— Exercise directions —
Below are the records. Retype, exactly, the lines from the first through the line with "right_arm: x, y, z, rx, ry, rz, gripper", and leave out the pictures.

Data entries
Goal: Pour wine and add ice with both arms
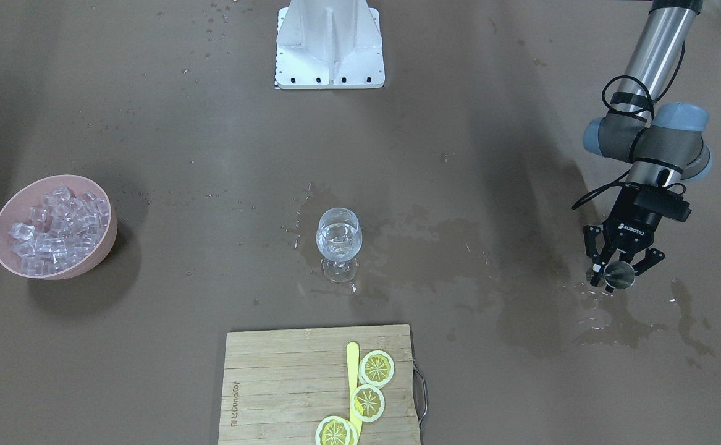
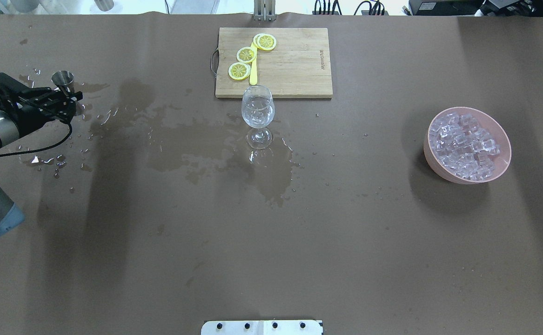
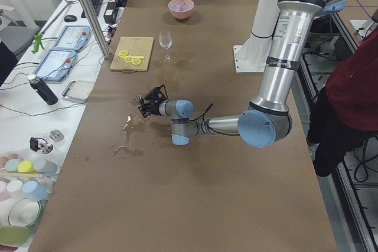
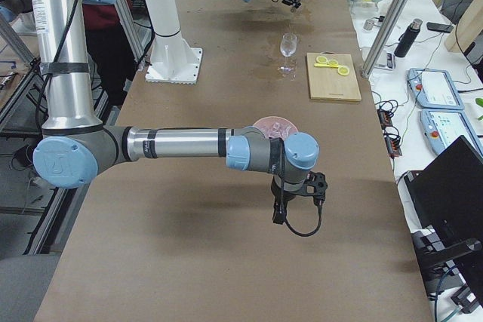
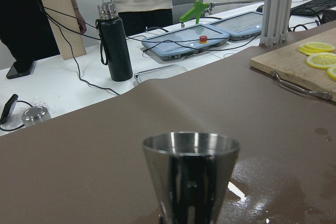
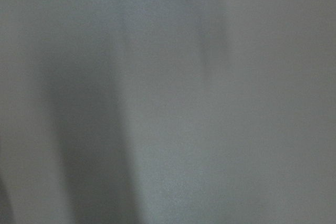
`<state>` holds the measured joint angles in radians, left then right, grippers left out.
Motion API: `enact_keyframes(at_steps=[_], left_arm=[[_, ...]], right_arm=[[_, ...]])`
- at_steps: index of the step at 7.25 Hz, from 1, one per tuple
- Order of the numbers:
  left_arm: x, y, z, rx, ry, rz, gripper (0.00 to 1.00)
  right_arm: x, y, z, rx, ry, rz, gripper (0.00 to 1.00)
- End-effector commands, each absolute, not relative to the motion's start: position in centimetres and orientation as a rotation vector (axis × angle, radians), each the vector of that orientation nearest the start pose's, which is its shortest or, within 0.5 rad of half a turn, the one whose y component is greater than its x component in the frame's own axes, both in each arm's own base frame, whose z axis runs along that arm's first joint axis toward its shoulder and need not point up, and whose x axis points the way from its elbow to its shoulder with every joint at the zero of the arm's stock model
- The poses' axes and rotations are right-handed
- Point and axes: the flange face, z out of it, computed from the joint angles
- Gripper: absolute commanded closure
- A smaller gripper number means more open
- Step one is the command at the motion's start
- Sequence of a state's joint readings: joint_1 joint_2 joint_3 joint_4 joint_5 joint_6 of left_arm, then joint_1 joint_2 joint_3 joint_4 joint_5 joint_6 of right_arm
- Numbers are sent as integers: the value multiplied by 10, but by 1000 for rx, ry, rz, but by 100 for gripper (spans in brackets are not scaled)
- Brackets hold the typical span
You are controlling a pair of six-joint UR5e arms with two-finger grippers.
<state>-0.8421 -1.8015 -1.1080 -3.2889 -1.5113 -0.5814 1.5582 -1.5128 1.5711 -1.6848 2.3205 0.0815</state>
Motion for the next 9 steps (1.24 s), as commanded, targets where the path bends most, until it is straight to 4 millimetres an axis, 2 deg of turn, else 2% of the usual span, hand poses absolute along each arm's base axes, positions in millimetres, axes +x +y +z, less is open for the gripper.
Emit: enact_keyframes(at_steps=[1, 3, 6, 9], left_arm=[[286, -531, 575, 1210, 867, 73, 66], [285, -530, 578, 1205, 863, 71, 65], [284, -527, 584, 1192, 856, 75, 54], [286, -529, 586, 1189, 852, 74, 50]], right_arm=[[64, -510, 644, -86, -746, 101, 0], [69, -509, 642, -82, -746, 114, 0], [71, -508, 643, -84, -747, 125, 0], [71, -509, 642, -88, -747, 138, 0]])
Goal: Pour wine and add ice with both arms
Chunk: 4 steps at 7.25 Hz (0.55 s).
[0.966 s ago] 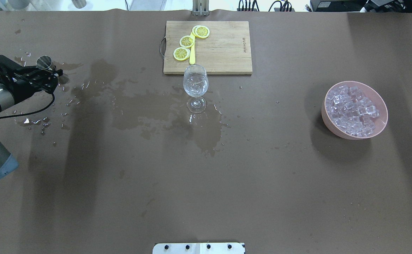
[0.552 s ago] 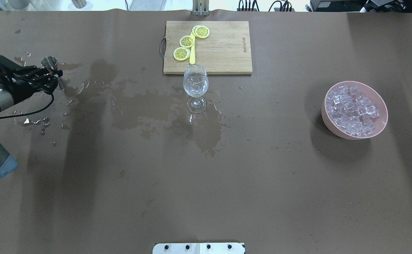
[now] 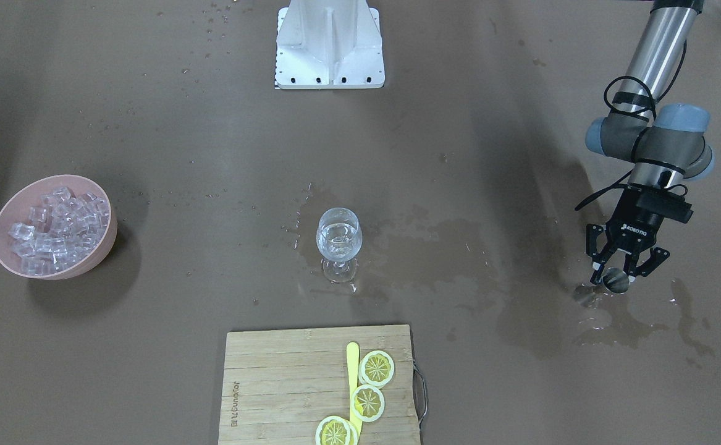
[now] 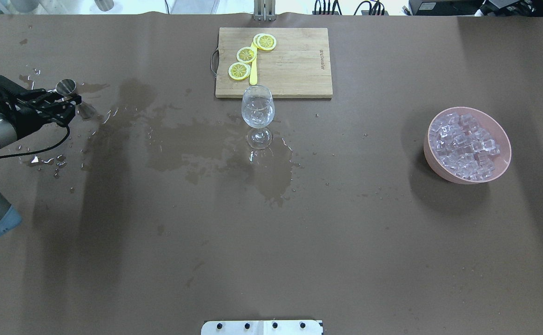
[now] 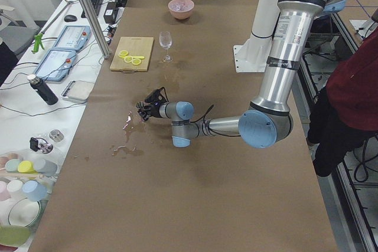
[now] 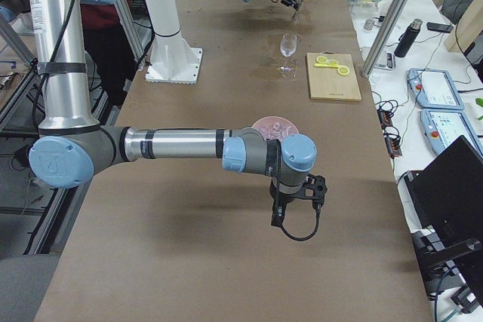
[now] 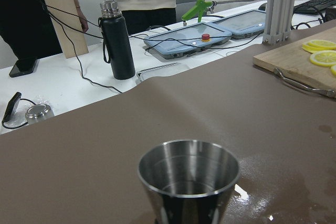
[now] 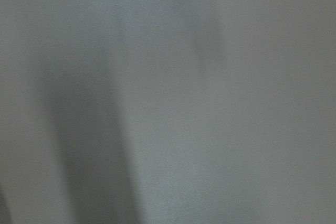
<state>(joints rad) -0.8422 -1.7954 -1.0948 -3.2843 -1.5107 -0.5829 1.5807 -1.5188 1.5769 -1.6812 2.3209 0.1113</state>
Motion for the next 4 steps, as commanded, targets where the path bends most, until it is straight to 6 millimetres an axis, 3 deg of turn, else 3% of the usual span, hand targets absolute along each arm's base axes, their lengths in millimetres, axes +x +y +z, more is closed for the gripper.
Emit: enact_keyframes(at_steps=[1, 2, 4], left_arm=[[288, -532, 582, 1183, 868, 55, 40], [287, -531, 580, 1157, 904, 7, 2], [282, -528, 576, 1145, 899, 10, 1]], right_arm=[[71, -509, 642, -88, -749, 138, 0], [71, -509, 641, -87, -749, 137, 0], [71, -509, 640, -85, -749, 138, 0]])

— Response to the task —
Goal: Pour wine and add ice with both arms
`<state>` holds the measured joint angles in radians, left then right, grippers left out.
Motion API: `enact_keyframes(at_steps=[_], left_arm=[[_, ...]], right_arm=[[_, ...]])`
- at_steps: index of the step at 7.25 Hz, from 1, one per tuple
- Order of the numbers:
  left_arm: x, y, z, rx, ry, rz, gripper (0.00 to 1.00)
  right_arm: x, y, z, rx, ry, rz, gripper (0.00 to 1.00)

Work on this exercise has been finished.